===== GIVEN RECORDS
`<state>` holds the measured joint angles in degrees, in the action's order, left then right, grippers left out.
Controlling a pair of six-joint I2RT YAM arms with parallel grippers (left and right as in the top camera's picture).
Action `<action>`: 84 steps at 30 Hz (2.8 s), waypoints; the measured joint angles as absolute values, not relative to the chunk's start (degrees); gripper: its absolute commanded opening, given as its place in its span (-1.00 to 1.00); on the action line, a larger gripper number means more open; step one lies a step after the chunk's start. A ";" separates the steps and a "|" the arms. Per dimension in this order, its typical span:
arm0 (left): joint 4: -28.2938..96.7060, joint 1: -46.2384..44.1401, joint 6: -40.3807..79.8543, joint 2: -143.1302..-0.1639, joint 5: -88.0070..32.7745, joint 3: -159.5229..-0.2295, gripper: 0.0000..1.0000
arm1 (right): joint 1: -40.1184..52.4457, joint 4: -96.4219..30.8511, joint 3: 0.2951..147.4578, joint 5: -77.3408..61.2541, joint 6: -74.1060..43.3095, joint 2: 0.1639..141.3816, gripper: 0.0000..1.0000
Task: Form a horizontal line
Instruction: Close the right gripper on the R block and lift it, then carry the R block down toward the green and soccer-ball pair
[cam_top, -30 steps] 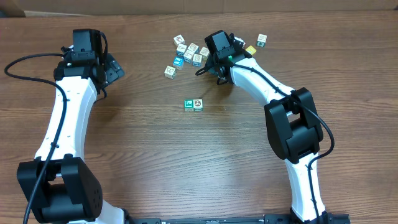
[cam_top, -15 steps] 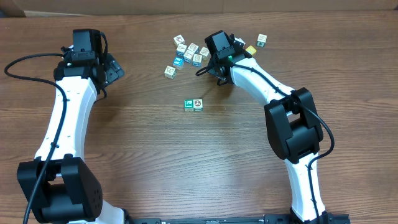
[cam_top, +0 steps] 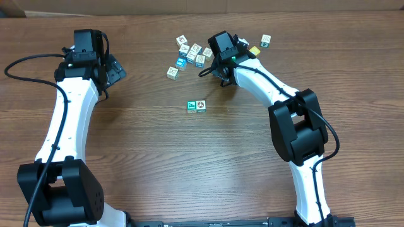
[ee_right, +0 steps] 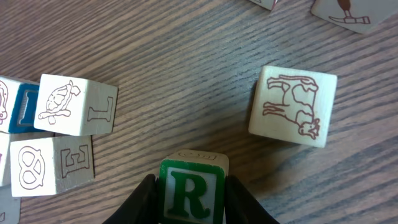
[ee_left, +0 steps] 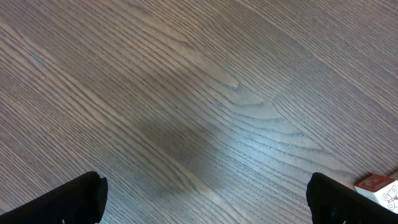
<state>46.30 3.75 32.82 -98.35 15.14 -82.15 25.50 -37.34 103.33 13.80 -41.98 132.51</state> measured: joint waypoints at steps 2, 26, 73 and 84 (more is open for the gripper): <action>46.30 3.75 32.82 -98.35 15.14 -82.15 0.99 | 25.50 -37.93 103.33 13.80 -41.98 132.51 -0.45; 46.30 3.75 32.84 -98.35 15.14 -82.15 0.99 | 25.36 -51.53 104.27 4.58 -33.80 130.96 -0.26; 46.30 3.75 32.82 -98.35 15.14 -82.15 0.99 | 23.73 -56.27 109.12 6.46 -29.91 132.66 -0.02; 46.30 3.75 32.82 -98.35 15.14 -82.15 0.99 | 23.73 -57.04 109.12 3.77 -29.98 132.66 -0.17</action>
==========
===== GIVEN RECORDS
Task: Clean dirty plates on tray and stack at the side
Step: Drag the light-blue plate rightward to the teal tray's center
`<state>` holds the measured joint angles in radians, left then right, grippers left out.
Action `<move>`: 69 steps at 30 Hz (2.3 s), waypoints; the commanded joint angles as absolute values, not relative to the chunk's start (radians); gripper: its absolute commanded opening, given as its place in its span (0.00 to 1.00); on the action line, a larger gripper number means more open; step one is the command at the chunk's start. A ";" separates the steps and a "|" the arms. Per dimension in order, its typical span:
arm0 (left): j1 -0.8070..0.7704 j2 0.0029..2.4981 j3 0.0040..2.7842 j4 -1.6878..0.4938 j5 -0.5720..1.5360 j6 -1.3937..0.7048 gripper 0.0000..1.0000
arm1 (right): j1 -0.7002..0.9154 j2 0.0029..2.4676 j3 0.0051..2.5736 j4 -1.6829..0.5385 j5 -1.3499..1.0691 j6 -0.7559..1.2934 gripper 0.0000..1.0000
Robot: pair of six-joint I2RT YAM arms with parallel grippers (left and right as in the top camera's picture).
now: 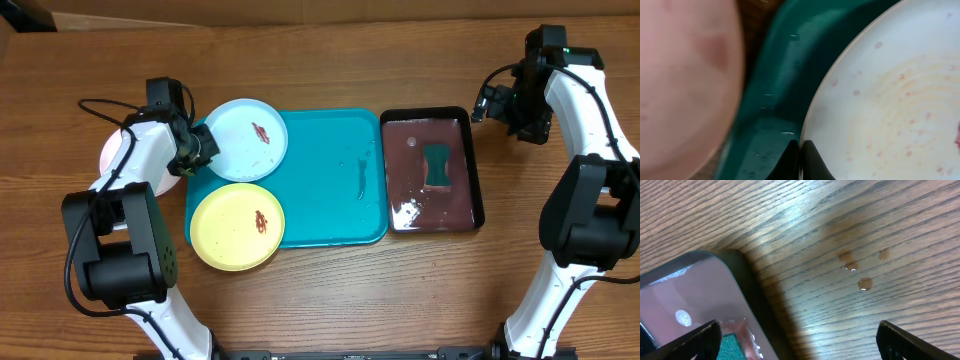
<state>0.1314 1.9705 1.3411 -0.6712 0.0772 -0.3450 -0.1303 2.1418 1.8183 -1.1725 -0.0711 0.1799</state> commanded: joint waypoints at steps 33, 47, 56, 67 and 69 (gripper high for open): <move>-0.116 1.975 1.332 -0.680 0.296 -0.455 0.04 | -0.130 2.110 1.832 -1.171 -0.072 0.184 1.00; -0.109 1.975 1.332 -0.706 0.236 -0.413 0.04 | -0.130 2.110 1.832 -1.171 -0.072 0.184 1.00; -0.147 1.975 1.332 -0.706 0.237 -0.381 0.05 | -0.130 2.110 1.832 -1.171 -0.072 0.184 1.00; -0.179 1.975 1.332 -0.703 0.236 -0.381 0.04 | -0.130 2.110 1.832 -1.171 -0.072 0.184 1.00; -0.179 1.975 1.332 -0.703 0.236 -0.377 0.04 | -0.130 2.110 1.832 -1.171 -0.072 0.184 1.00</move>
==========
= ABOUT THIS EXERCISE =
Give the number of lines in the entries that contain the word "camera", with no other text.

= WRITTEN RESPONSE =
2